The steel-facing of plates was a technical development patented in 1857 which "immediately revolutionized the print business." It allowed a very thin coating of iron to be added to a copper plate by electroplating. This made the lines on the plates much more durable, and in particular the fragile "burr" thrown up by the drypoint process lasted much better than with copper alone, and so a greater (if still small) number of rich, burred, impressions could be produced. Francis Seymour Haden and his brother-in-law, the American James McNeill Whistler were among the first to exploit this, and drypoint became a more popular technique than it had been since the 15th century, still often combined with conventional etching. However, steel-facing could lead to a loss of quality. It is not to be confused with steel engraving on wholly iron plates, popular in the same period but almost always for mezzotints and commercial printing.

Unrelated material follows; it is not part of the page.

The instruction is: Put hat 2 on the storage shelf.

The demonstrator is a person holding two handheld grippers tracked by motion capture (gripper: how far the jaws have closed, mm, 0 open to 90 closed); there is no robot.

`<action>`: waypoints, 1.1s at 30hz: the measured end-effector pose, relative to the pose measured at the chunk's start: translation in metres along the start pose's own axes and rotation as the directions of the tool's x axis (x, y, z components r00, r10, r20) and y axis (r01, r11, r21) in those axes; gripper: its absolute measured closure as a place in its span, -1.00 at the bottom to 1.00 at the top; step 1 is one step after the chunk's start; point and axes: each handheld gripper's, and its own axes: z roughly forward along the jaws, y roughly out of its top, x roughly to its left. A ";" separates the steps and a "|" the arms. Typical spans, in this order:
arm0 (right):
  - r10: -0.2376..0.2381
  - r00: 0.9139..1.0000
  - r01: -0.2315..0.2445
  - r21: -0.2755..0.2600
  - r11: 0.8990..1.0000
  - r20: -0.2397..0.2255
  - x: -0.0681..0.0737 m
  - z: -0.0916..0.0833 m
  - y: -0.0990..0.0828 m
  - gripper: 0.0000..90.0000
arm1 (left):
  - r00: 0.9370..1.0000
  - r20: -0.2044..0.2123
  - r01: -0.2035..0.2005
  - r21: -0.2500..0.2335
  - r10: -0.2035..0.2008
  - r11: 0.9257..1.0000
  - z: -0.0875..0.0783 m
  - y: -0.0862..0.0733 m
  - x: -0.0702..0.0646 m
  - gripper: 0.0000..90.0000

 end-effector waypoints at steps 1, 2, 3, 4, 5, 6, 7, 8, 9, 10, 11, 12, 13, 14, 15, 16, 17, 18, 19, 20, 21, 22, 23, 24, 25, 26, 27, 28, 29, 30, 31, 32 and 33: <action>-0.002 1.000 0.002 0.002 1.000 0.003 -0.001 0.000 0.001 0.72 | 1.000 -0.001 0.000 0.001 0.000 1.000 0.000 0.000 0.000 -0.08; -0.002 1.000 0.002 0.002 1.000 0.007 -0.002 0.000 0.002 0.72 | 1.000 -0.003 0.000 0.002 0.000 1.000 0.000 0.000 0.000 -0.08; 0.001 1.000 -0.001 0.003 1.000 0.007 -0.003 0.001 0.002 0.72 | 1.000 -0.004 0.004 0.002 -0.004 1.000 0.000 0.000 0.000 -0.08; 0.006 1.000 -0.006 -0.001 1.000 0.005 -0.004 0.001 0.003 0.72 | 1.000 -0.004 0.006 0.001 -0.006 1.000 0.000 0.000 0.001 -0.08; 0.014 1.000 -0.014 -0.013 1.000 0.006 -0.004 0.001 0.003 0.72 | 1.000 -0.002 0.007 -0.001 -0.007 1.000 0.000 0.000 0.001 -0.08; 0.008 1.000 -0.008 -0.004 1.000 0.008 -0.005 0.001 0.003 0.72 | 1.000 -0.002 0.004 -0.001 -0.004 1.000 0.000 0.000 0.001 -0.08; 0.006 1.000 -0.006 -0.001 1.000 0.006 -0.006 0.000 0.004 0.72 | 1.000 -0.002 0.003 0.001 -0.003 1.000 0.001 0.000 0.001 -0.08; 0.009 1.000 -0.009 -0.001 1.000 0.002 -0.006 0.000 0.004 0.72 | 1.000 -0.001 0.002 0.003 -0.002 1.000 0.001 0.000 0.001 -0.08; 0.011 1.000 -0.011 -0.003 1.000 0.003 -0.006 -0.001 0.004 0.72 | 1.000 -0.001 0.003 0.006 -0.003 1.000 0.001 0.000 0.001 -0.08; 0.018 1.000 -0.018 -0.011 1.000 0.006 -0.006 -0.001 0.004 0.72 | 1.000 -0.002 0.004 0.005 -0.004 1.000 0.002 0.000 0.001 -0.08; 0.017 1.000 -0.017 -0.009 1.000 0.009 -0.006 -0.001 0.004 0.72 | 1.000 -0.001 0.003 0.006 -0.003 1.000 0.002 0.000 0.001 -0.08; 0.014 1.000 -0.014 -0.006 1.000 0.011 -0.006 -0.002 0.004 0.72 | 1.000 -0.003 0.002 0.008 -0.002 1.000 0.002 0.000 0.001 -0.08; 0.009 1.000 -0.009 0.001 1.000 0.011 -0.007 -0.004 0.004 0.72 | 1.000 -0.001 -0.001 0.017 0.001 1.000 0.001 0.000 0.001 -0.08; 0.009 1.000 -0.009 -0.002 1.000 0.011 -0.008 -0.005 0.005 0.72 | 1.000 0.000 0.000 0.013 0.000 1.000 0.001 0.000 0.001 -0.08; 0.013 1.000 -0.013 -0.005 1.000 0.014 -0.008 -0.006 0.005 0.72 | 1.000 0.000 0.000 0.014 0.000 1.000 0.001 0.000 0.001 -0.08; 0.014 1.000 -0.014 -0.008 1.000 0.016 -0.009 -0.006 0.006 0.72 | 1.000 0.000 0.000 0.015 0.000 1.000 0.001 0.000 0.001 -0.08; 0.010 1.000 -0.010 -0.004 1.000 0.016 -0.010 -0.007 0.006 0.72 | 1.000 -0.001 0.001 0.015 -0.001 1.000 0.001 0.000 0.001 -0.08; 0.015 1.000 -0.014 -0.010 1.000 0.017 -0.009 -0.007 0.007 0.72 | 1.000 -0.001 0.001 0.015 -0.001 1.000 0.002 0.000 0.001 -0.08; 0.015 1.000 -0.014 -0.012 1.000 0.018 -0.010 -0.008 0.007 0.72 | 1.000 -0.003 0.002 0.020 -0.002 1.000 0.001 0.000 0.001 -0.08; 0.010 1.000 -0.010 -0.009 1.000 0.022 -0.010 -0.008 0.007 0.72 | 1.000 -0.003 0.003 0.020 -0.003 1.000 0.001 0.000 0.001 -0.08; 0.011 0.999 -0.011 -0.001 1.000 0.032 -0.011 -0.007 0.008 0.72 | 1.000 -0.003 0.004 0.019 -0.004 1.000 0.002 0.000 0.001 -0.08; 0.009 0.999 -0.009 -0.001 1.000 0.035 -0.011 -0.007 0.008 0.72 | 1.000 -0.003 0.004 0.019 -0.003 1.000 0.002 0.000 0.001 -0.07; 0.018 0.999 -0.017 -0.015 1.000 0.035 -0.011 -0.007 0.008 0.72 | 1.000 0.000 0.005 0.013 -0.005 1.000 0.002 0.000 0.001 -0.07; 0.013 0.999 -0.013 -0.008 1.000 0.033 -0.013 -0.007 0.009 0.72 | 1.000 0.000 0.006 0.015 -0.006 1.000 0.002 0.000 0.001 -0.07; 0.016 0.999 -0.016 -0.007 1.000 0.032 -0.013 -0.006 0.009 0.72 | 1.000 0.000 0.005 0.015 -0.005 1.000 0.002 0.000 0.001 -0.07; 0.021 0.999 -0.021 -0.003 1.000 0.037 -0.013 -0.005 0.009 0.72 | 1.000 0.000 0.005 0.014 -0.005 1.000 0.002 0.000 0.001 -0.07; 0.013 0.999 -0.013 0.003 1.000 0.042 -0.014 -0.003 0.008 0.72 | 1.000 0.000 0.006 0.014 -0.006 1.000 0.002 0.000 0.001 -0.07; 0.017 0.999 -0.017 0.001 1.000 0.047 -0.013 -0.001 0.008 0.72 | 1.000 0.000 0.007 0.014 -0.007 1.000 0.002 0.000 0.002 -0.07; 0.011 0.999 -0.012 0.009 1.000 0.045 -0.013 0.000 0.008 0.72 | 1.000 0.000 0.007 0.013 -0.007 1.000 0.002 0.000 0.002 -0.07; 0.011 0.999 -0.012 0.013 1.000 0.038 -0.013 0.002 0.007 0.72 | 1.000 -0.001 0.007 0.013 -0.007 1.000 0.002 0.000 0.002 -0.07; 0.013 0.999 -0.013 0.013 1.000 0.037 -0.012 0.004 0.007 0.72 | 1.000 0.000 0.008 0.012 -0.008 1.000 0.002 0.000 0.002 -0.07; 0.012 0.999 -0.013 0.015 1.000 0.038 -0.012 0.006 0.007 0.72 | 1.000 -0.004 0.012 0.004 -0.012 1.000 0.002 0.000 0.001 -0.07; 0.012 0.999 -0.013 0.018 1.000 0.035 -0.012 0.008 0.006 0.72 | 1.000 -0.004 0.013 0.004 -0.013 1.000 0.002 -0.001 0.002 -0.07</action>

Several people were of special importance to the French Etching Revival. The publisher Alfred Cadart, the printer Auguste Delâtre, and Maxime Lalanne, an etcher who wrote a popular textbook of etching in 1866, established the broad contours of the movement. Cadart founded the Société des Aquafortistes in 1862, reviving the awareness of the beautiful, original etching in the minds of the collecting public. Charles Meryon was an early inspiration, and close collaborator with Delâtre, laying out the various possible techniques of modern etching and producing works that would be ranked with Rembrandt and Dürer.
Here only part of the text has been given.